> Task:
All lines below containing the string "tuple" are to be copied.

> Extracted material:
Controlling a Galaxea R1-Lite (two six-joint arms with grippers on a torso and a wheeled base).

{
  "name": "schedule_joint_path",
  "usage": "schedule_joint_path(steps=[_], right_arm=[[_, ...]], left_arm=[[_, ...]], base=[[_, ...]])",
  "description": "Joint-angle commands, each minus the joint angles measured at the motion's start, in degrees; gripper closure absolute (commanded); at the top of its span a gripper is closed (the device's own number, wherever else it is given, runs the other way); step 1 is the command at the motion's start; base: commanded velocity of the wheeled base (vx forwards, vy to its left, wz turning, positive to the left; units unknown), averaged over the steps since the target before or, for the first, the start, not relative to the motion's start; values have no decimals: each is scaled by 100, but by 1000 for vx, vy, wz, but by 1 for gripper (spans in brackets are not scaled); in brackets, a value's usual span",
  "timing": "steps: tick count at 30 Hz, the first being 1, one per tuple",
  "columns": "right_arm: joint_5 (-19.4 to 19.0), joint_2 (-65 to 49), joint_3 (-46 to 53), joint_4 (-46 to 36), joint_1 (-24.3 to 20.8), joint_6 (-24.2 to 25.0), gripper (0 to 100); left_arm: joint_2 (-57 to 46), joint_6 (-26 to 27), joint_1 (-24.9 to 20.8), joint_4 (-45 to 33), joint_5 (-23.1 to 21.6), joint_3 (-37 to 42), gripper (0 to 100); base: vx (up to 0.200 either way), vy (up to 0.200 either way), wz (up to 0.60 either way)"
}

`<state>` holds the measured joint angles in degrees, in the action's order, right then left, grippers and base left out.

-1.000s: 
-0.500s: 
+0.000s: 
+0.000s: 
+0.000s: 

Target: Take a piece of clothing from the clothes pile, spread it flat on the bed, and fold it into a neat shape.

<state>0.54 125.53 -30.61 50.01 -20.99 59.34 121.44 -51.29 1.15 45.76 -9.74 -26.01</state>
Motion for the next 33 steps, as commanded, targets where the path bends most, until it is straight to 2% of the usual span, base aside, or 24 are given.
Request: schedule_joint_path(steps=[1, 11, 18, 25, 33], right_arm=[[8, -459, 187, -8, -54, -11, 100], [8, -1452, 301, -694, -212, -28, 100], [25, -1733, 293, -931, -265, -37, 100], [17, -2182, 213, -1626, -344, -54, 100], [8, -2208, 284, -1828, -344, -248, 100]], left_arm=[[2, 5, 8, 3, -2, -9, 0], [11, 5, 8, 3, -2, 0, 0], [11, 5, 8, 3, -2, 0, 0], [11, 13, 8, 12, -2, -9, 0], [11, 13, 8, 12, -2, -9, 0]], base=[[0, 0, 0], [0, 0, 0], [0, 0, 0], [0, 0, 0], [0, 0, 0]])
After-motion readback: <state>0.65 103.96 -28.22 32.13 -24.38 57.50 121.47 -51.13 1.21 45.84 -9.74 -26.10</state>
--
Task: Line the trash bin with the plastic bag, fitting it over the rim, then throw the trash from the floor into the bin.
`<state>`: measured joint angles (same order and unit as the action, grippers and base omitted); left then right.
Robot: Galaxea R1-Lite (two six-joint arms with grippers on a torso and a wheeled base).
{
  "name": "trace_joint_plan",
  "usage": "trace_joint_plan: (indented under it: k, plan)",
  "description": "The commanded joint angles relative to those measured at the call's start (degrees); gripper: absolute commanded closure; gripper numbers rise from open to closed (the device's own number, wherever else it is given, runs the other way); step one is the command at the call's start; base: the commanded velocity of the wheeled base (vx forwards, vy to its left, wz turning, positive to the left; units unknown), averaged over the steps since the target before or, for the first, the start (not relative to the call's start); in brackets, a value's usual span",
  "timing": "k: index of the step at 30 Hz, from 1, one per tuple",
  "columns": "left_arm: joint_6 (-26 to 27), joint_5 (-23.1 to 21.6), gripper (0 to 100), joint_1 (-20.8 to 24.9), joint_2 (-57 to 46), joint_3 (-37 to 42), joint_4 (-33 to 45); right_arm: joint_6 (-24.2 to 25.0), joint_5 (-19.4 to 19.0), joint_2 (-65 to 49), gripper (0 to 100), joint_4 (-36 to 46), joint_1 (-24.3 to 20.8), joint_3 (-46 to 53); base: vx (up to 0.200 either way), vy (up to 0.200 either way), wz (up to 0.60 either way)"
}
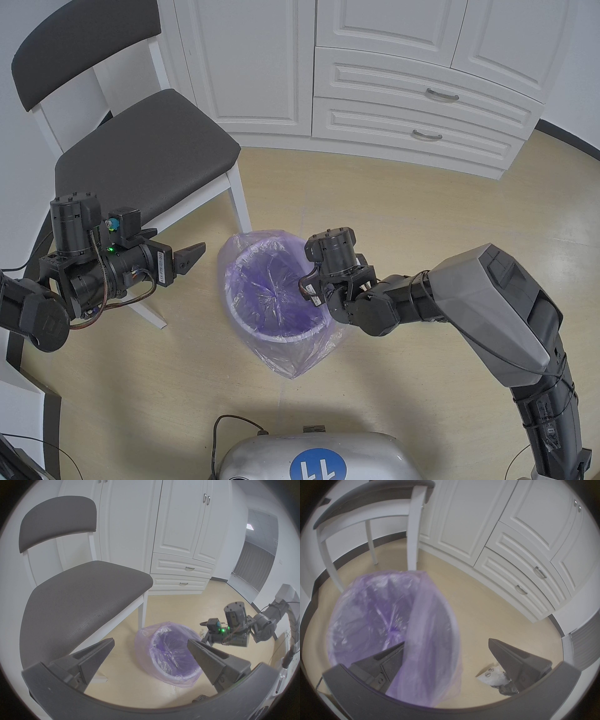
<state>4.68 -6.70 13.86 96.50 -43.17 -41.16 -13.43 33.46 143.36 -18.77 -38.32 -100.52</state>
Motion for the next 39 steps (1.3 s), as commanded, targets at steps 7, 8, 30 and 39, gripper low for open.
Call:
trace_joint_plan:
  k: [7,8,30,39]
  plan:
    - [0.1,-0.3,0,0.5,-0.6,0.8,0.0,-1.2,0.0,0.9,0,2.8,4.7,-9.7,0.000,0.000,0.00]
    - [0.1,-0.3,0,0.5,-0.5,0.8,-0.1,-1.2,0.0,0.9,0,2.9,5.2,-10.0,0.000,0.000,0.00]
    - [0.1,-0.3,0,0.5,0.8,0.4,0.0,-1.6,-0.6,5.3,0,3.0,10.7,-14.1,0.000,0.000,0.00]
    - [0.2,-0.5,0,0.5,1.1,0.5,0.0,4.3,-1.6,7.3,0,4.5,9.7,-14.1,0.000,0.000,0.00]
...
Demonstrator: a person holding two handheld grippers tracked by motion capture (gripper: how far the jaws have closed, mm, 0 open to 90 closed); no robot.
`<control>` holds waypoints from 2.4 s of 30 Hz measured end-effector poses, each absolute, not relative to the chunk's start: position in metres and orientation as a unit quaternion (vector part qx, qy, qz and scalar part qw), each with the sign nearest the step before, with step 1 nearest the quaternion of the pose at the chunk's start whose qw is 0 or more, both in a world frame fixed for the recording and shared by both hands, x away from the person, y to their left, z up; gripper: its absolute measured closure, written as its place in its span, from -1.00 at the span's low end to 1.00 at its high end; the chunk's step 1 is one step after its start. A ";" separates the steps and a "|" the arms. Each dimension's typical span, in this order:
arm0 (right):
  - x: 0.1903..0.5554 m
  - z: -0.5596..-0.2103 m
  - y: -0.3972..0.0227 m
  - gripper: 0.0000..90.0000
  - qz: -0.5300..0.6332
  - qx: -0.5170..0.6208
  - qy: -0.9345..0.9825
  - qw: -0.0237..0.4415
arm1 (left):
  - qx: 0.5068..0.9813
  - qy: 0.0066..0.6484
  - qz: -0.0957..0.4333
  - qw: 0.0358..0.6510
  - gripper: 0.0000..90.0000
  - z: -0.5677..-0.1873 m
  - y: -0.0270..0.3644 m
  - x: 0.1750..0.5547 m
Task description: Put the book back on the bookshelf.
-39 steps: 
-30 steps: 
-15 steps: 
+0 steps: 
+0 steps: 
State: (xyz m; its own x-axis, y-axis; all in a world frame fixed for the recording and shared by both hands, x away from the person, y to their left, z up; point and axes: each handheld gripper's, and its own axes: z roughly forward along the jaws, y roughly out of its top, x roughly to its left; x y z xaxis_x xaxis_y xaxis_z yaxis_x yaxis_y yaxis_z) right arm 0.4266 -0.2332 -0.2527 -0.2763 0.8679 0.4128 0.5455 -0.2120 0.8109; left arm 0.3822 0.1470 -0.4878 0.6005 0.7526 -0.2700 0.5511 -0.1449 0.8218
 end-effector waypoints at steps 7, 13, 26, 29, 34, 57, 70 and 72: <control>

> Output for this exercise:
  "timing": "steps: tick count at 30 Hz, the first being 1, one per tuple",
  "timing": "k: index of the step at 30 Hz, from 1, one per tuple",

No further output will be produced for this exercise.